THE PROBLEM - Every line below between the line holding "- A gripper is most closed at its least value" and the line holding "Job: locate the round", inclusive, should be repeated exactly, and all other lines omitted.

SUPPLIED ENTRIES -
★ ★ ★

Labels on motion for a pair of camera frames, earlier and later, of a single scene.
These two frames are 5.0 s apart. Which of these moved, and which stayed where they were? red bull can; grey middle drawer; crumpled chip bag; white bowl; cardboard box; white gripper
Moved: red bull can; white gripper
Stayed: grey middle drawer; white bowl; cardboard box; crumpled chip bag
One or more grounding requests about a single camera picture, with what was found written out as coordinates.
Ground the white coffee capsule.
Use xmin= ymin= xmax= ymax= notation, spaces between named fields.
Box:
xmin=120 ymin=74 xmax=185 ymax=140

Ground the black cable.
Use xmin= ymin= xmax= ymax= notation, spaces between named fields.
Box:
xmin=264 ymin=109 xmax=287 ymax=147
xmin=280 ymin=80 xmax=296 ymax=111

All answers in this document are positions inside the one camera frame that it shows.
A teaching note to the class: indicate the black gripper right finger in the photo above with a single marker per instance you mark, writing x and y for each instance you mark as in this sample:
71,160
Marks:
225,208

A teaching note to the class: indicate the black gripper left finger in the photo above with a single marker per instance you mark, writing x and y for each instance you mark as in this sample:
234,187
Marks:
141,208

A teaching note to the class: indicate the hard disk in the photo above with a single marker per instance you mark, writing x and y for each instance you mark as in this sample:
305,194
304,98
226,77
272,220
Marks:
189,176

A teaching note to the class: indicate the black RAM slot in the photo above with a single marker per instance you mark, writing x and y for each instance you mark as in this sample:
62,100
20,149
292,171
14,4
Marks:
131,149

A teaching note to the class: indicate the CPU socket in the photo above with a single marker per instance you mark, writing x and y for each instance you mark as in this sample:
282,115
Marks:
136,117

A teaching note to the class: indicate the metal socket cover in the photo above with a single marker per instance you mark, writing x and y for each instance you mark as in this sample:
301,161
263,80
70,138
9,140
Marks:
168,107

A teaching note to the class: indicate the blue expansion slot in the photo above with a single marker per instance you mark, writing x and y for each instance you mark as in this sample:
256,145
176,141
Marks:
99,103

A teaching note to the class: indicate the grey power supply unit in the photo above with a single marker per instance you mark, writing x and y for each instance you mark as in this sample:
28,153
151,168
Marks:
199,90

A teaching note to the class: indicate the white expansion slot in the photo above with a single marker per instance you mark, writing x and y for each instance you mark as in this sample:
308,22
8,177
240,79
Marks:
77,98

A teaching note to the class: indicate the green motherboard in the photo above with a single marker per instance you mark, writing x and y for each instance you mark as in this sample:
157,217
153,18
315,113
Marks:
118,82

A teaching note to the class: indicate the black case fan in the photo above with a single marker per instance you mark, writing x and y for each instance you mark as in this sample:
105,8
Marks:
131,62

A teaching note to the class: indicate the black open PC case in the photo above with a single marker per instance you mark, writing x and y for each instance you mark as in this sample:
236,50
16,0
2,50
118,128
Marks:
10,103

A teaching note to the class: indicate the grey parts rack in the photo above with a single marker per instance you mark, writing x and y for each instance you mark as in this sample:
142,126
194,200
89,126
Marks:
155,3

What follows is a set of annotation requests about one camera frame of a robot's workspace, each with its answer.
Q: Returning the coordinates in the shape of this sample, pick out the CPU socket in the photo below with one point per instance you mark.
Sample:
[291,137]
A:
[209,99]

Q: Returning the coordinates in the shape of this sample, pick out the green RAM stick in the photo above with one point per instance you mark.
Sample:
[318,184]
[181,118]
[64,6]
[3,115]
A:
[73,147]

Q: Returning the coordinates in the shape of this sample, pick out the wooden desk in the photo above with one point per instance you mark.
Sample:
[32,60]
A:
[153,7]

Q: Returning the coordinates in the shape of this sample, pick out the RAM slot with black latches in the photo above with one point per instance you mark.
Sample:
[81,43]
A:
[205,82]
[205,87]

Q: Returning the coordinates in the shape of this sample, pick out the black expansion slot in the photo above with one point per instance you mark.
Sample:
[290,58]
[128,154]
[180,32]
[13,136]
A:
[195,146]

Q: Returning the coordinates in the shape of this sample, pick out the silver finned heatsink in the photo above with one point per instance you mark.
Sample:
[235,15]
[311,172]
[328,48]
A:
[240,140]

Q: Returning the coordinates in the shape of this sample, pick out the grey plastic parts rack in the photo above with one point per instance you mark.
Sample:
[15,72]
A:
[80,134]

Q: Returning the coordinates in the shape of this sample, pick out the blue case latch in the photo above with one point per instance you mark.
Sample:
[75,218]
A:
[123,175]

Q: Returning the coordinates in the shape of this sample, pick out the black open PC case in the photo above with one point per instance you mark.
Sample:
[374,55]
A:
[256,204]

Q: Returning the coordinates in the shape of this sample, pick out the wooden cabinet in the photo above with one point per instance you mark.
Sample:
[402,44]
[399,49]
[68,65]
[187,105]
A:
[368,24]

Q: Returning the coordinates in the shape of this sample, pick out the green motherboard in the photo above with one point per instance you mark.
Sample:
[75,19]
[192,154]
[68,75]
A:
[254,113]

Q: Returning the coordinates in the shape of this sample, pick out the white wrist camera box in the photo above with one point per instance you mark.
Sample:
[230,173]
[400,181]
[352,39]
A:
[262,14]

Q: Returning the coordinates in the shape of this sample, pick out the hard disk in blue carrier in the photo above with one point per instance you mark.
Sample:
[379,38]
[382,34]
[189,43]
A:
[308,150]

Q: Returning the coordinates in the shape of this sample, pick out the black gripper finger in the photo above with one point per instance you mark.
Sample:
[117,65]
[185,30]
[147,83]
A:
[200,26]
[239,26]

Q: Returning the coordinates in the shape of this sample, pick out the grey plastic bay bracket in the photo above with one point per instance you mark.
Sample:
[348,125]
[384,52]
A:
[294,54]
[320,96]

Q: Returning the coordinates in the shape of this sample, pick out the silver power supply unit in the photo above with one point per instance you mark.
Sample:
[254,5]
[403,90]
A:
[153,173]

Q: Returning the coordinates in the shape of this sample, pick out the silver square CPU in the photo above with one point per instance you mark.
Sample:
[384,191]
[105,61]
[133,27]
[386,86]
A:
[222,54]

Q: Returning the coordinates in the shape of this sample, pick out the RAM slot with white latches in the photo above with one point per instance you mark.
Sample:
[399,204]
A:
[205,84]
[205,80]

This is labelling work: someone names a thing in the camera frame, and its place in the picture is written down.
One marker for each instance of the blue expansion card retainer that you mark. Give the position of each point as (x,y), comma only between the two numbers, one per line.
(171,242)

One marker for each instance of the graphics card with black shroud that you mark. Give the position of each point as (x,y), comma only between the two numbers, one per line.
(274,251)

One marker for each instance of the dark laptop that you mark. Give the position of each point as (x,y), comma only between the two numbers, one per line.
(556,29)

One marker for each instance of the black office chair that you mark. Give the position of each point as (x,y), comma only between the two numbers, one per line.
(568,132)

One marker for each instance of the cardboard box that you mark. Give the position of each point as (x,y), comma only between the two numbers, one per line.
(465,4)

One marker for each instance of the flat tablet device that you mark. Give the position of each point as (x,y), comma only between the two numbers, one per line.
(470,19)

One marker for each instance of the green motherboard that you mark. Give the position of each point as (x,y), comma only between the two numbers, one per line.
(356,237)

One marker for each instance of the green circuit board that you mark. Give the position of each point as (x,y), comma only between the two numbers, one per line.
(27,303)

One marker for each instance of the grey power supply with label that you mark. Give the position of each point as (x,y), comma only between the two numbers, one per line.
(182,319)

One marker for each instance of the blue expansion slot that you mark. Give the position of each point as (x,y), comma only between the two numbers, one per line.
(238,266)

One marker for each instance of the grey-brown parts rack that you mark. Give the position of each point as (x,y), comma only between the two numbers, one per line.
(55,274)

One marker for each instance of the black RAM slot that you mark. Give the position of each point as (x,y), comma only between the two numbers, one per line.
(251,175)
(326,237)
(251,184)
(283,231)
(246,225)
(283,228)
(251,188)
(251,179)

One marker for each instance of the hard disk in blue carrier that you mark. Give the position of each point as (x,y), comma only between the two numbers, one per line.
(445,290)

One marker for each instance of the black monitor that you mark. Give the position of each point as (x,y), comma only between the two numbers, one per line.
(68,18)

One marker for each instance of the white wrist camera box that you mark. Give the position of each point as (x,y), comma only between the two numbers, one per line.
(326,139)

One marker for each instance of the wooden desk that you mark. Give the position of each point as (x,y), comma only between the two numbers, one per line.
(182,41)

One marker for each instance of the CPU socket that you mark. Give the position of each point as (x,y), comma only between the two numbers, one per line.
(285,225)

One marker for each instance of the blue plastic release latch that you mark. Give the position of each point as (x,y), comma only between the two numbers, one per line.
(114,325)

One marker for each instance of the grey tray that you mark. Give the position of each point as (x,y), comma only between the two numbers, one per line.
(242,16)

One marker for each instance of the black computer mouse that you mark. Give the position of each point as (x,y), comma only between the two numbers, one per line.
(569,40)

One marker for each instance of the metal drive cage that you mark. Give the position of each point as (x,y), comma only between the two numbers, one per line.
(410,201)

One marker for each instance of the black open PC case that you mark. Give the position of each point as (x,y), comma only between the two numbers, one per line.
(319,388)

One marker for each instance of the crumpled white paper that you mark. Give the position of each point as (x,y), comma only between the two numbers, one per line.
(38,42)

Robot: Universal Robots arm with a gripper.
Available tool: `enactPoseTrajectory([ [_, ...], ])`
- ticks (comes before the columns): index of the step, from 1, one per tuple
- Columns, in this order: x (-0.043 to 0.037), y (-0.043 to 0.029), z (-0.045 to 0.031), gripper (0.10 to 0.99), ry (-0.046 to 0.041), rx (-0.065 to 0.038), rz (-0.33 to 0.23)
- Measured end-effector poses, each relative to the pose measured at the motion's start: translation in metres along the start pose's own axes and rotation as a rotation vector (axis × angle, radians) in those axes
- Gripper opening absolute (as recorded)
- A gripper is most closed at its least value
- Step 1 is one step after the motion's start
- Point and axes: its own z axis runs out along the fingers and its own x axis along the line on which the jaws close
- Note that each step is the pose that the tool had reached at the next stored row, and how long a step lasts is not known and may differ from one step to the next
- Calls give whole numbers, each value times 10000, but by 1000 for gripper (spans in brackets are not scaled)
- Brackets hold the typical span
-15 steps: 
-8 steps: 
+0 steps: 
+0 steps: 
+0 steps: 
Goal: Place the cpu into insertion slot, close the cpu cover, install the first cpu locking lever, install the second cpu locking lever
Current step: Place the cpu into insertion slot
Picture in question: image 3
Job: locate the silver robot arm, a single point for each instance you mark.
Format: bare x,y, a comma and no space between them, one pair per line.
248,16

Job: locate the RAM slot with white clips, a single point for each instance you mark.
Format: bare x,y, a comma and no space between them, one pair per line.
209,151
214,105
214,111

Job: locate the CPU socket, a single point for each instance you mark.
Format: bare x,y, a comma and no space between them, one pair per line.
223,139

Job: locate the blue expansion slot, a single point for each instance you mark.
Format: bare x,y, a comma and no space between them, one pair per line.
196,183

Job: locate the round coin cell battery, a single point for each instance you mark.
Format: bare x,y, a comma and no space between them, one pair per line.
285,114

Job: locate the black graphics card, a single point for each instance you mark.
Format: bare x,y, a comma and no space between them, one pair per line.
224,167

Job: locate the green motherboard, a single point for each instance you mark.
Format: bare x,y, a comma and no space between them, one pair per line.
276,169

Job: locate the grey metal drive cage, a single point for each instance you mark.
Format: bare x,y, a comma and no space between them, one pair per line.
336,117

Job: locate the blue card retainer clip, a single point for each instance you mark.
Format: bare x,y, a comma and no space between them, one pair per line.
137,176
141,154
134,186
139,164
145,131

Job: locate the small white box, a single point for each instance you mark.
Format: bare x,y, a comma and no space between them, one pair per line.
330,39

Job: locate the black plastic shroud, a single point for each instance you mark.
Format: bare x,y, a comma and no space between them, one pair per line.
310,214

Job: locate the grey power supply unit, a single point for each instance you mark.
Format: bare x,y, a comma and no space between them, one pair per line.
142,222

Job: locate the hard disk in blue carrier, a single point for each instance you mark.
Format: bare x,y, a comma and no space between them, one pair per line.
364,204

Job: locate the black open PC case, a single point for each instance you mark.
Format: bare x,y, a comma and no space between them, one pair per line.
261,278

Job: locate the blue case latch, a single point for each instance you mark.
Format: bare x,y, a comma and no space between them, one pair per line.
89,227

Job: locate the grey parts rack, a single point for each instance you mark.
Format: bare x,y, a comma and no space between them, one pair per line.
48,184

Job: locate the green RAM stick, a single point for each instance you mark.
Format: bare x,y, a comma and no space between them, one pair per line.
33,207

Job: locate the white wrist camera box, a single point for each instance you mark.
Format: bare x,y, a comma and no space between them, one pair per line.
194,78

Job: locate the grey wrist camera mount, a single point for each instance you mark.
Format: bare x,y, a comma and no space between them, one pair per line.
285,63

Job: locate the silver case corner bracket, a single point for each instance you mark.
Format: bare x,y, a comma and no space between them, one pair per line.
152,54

★ ★ ★

RESULT BELOW -
- A gripper is most closed at its least value
- Step 1 is one step after the motion's start
- Point and axes: its own z axis runs out along the fingers and its own x axis along the line on which the jaws close
- Note that each step is the pose that the tool had reached at the next stored row, and how long a step lasts is not known and may differ from one step to the next
- Calls give whole numbers, each value times 10000, but by 1000 for gripper (spans in brackets are not scaled)
- Brackets hold the typical span
-15 steps: 
-8 steps: 
+0 steps: 
+0 steps: 
+0 steps: 
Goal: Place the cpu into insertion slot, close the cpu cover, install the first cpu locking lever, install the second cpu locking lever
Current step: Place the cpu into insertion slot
Picture in question: image 3
Job: locate the silver robot arm, a single point for each instance you mark.
Format: bare x,y, a comma and no space between them, one pair per line.
248,16

Job: locate the RAM slot with white clips, a single point for each instance you mark.
Format: bare x,y, a comma and no space between them, one pair per line.
209,151
214,105
214,111

Job: locate the CPU socket, a single point for each instance you mark.
Format: bare x,y, a comma and no space between them, one pair per line.
223,139

Job: locate the blue expansion slot, a single point for each instance you mark.
Format: bare x,y, a comma and no space between them, one pair per line.
196,183

Job: locate the round coin cell battery, a single point for each instance you mark.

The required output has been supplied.